AIM OF THE TASK:
Line count for "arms": give how many lines in the data below contain it, with no other words.

GIVEN INFORMATION:
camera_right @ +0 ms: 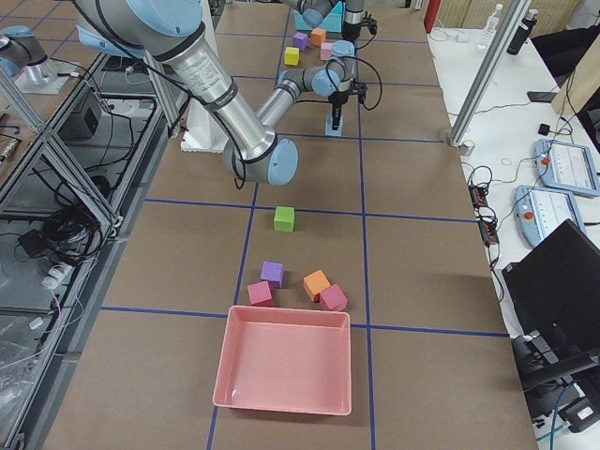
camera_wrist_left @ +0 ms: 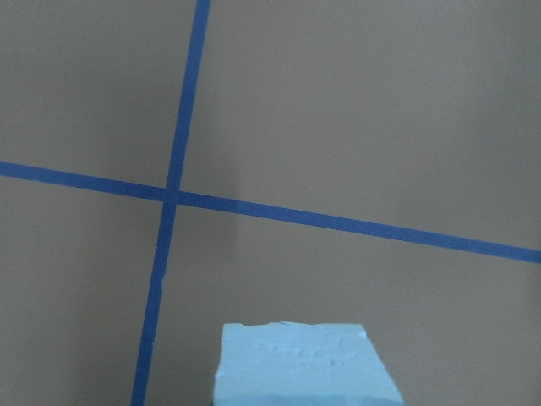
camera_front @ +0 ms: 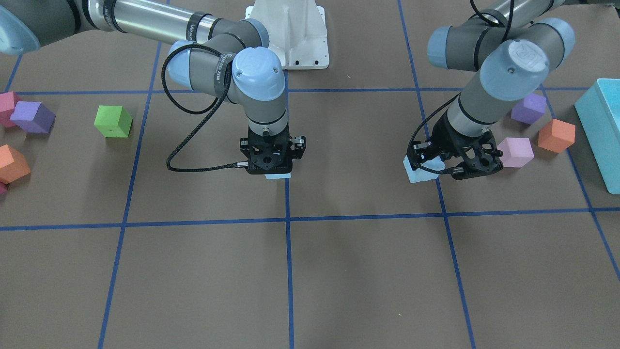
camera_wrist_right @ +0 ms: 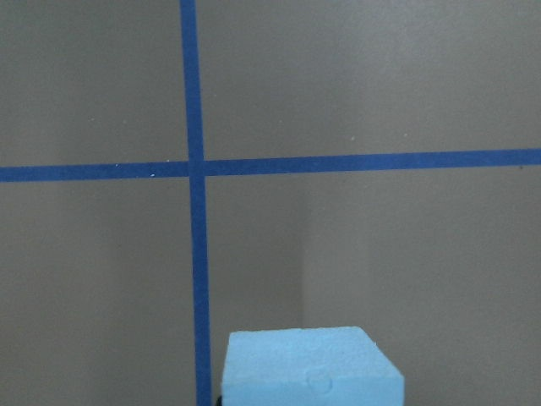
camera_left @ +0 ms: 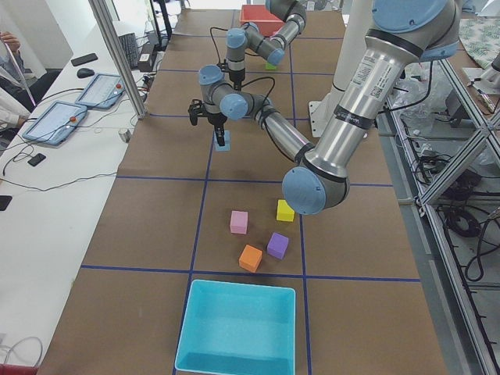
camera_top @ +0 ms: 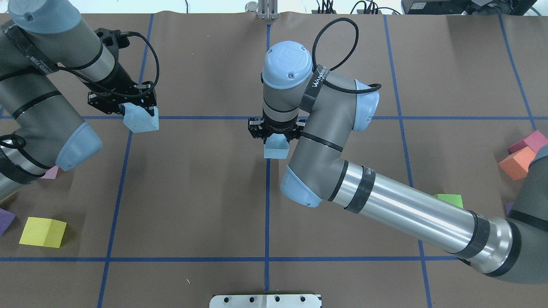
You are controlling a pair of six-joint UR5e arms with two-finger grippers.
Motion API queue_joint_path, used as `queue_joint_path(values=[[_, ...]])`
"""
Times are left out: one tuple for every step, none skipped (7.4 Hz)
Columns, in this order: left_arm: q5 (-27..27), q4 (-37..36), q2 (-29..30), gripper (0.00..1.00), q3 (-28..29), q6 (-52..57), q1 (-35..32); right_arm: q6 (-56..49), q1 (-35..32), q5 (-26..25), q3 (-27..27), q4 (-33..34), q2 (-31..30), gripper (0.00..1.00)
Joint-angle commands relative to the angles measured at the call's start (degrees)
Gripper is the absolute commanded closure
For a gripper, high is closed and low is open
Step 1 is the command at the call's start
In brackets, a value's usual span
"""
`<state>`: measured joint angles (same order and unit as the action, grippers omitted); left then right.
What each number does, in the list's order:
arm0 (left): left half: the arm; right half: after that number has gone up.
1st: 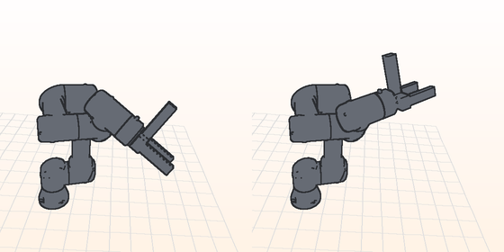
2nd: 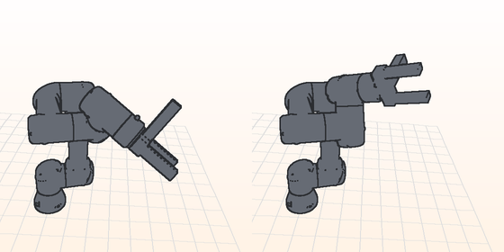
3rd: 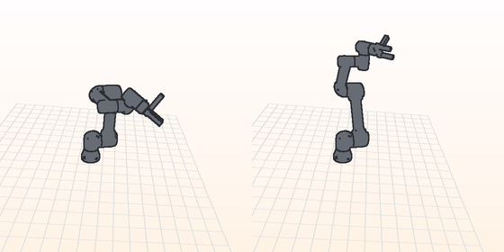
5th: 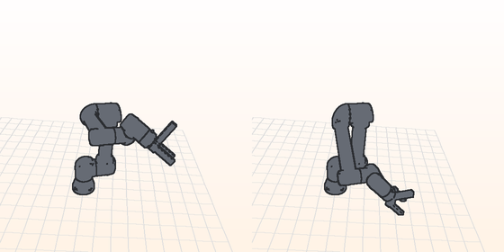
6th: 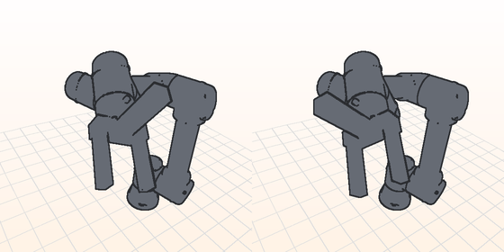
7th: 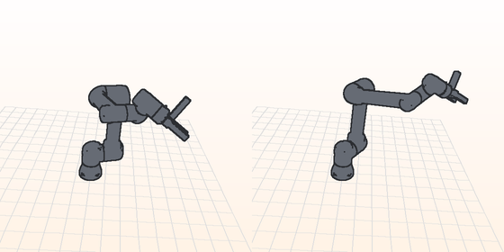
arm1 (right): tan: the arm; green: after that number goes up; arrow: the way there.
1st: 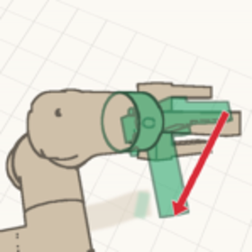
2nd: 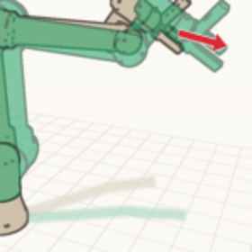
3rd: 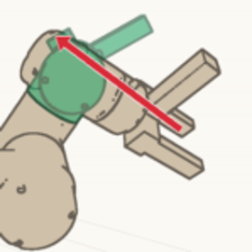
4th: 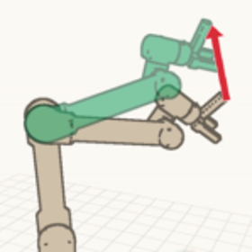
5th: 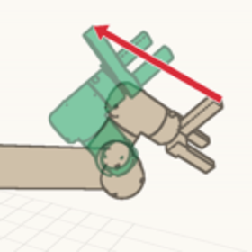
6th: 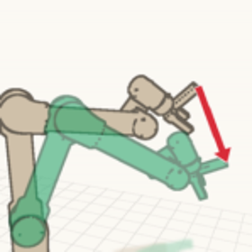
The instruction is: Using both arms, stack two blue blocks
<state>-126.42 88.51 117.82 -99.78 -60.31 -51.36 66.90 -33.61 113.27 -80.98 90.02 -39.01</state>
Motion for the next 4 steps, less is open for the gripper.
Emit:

WRITTEN ANSWER:
2